# [What is needed]
Search each line of the data for the word "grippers"; copy every line where it is found.

# [Information provided]
Segment Open

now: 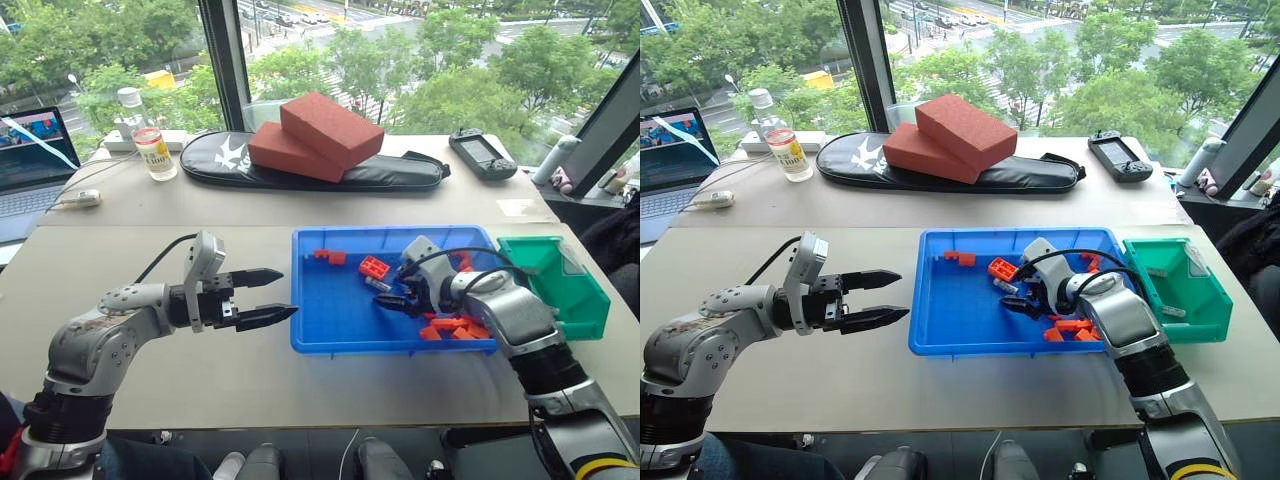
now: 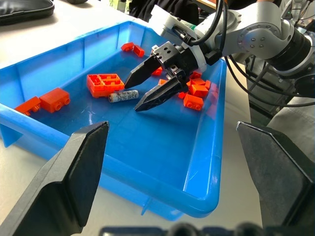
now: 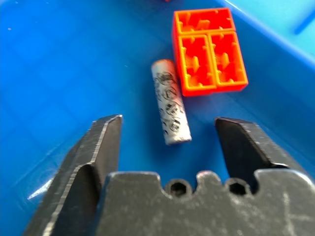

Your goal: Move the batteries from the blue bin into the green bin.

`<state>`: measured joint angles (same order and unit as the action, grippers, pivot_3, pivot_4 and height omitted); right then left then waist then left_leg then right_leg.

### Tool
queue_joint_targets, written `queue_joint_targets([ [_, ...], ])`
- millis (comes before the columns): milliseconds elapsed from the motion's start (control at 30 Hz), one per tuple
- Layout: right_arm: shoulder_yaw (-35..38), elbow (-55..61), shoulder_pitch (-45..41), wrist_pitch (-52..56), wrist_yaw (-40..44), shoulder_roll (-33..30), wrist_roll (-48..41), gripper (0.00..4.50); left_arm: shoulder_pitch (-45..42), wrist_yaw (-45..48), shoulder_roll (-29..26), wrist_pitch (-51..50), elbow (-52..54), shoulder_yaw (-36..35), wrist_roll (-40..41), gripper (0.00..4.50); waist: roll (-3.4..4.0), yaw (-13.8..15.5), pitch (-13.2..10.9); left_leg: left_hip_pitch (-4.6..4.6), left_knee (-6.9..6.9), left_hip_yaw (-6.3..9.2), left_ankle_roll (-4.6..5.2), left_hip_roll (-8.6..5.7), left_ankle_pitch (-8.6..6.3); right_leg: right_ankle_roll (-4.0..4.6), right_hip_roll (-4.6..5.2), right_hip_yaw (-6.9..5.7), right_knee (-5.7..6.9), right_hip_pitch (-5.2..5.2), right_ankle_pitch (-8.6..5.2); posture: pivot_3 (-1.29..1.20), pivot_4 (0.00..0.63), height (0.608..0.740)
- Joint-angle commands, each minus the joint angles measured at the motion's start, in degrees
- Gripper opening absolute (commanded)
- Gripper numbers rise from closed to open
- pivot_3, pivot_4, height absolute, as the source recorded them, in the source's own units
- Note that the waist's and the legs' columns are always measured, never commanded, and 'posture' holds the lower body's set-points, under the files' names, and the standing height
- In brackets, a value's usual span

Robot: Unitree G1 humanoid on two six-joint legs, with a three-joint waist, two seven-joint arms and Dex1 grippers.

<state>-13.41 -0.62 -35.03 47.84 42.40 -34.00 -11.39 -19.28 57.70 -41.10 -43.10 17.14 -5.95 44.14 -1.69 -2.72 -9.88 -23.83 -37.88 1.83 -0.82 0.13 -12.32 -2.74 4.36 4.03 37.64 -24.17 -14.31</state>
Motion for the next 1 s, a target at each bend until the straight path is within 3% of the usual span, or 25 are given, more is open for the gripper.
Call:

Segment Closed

# [Exercise solution]
`<state>`: measured joint angles (same order and unit as the action, grippers, pivot_3, pivot_4 and height omitted); right then left then waist then left_leg then right_leg.
Robot: Unitree G1 humanoid on two six-joint legs, with a three-joint waist, two seven-joint arms and Dex1 grippers.

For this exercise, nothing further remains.